I’m juggling lethargy, which keeps me from doing anything productive during my rare free time, with a plethora of events and ideas to report, which keep me up nights ruminating on how I let another day go by without recording them. Today I am determined to use my mental cattle prod to get a blog out, even if it means I don’t get to grocery store before the lines form.
In mid-August we took a microvacation to Yosemite that we had reserved a year prior, a lead time required if you wish to visit during any season except winter. At the time–such an innocent time it was!–we thought 2020 would be a year of normal everything, including traveling, so we set aside only three midweek days for this relatively local jaunt. I remember choosing the dates to avoid payroll entry week at work, but I don’t remember choosing them for the peak of the Perseids meteor shower, yet there it was.
We left shortly after 8 AM on a Tuesday, and around 1 PM we had were heading up–a word I choose with intent–the Mariposa Grove trail. It’s fairly short when the free shuttle takes you to the trailhead, but the shuttles were victims of Covid this year, so we hiked 5 vertical miles round trip hike during a heat wave in the middle of the afternoon. It took almost four hours, including some rest time at the top, where we saw lots of sequoias and a handful of deer who missed the We’re A Crepuscular Species memo.

We had plenty of water but no food, so back at the car we had a tailgate snack before driving along a winding road through a Ponderosa pine forest perched on a cliff above the Merced River. This took about an hour at the posted speed of 35 mph, which we were not tempted to exceed. Yosemite is a mostly wooded park famous for huge rocks, and these icons emerge abruptly as one enters the Valley from a tunnel, this one through a mountain instead of a tree.
Really a paragraph like that merits a picture, but my husband has most of them and he has a critical honey-do going today. I will post more on this topic after he finds time to share them.
After unpacking our gear in our tent cabin and grabbing a meal, we headed to a nearby meadow for the first night of star-watching. Arriving at twilight, we were pleased to see a young bear scamper across the meadow then turn onto the path on which we were stationed, the pleasing part including its turning away from us. I did not use lumber to describe the animal’s gait because while we think of bears as moving slowly, they don’t, even the large ones.
There must be the same number of stars over every part of Earth, but it’s rarely that people like us get to see them. The meteor shower was almost a sideshow amid the glorious–my husband’s word–sparkling heavens, with the Milky Way winding through half the sky. The meadow display, while gorgeous, was slightly marred by occasional headlights sweeping through and kids shining white flashlights around the meadow, so the second night we went 3200 feet higher to a rocky overlook, joining 30-40 enthusiastic amateurs, serious star-gazers, and night sky photographers, all of whom (including us) sported red flashlights.
At home we can sometimes view a few stars, using our eyes, a telescope we fumble with, and powerful binoculars that are surprisingly helpful, turning, for example, the Pleiades from a fuzzy clump into distinct stars and nebulae. We used those binoculars in Yosemite the second night and were astounded to find that among the spilled-glitter naked eye view were many, many more stars, maybe ten times as many. So many stars!
We last saw stars like this in Yellowstone a decade ago, and we have not forgotten it. This time there were meteors too. Some streaked across half the sky, some seemed to explode, some were languid and silky. I’m not skilled enough to describe it. I don’t even want to describe it. Any description pales beside the memory.
We could have, probably should have, and my husband would have stayed longer, but we failed to bring sufficient warm weather clothing, and by 11 I was shivering so much I could not hold the flashlight steady while walking to the car.

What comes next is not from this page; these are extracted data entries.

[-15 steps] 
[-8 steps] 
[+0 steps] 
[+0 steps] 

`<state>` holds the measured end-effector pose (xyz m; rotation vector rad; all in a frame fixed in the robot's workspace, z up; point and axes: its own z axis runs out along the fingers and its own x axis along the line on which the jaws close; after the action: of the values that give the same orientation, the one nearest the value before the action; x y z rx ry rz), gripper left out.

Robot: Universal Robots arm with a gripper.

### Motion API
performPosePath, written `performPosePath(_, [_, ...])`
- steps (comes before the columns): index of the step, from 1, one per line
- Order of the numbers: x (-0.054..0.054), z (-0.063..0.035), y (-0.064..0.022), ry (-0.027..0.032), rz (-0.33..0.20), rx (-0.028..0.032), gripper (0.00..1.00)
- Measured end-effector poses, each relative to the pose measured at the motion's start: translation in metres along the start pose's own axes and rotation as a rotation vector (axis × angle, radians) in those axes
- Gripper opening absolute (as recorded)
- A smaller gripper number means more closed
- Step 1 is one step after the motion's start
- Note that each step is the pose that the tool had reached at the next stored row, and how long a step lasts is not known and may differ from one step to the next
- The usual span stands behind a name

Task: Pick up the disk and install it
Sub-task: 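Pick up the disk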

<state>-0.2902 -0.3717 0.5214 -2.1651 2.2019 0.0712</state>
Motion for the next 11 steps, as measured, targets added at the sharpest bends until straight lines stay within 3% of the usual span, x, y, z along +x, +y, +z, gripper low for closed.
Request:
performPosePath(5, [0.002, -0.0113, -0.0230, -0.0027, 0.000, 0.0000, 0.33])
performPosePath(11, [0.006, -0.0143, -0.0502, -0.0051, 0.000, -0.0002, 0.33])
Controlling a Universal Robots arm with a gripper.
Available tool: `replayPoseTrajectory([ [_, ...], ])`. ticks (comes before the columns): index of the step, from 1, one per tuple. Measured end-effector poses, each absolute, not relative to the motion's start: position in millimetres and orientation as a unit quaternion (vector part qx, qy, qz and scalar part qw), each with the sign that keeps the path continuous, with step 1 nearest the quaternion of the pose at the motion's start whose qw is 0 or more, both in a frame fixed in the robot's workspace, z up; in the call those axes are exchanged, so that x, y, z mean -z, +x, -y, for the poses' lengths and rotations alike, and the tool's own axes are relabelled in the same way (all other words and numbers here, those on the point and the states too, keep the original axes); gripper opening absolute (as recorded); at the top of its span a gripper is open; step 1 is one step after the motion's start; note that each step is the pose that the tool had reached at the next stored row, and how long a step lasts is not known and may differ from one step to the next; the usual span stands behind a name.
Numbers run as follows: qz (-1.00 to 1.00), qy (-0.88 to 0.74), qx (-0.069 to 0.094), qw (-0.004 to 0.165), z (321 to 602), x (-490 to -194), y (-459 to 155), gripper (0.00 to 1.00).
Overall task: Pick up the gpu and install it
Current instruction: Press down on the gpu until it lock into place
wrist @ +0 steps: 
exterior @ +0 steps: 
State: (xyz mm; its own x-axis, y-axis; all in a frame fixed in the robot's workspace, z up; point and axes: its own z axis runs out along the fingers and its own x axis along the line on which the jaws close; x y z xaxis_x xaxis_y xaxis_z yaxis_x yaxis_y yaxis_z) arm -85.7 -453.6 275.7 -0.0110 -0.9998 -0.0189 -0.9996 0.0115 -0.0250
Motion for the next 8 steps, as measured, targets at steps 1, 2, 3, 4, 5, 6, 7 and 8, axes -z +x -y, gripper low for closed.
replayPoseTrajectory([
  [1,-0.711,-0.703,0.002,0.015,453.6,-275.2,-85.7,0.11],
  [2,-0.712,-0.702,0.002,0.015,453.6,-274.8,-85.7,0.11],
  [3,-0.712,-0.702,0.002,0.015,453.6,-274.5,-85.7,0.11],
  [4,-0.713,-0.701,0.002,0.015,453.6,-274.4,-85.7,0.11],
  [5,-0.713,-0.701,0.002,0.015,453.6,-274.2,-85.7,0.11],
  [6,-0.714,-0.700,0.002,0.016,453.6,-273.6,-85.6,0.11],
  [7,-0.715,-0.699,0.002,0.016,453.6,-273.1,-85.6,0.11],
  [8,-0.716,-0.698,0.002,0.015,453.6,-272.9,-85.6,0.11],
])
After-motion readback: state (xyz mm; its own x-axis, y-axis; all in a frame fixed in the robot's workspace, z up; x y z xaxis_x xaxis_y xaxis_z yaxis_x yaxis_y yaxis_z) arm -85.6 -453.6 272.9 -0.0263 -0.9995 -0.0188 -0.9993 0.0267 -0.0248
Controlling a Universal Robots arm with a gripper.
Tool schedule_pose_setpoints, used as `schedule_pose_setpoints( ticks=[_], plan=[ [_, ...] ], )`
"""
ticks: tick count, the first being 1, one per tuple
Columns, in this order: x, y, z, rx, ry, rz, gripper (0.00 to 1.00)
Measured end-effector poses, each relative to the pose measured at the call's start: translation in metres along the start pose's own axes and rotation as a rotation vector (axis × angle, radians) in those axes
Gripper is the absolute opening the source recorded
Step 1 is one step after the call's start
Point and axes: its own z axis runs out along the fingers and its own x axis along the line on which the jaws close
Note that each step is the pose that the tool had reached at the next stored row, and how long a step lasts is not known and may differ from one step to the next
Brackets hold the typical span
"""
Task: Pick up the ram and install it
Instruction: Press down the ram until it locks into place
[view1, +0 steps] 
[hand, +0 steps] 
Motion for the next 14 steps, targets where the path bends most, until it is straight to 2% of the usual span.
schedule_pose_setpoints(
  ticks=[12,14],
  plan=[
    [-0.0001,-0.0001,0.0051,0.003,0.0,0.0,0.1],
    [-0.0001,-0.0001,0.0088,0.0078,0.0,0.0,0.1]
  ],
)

Lessons learned, and very, very much worth the minor discomfort.
I totally enjoyed your descriptions of your trip to Yosemite. It is like an instant replay of my own trip there in 1994. I particularly enjoyed swimming and splashing in the Merced and hiking above Bridalveil Falls. I believe it was shortly upon arriving back in Houston that I read of a suicide pact involving a young couple who for whatever reason decided to make the most beautiful natural spot on earth their point of demise.
Thank you again for allowing me to enjoy your trip through your talented eyes.
I am hopeful that your lack of mention of the many fires in NoCal indicates that you are not personally involved.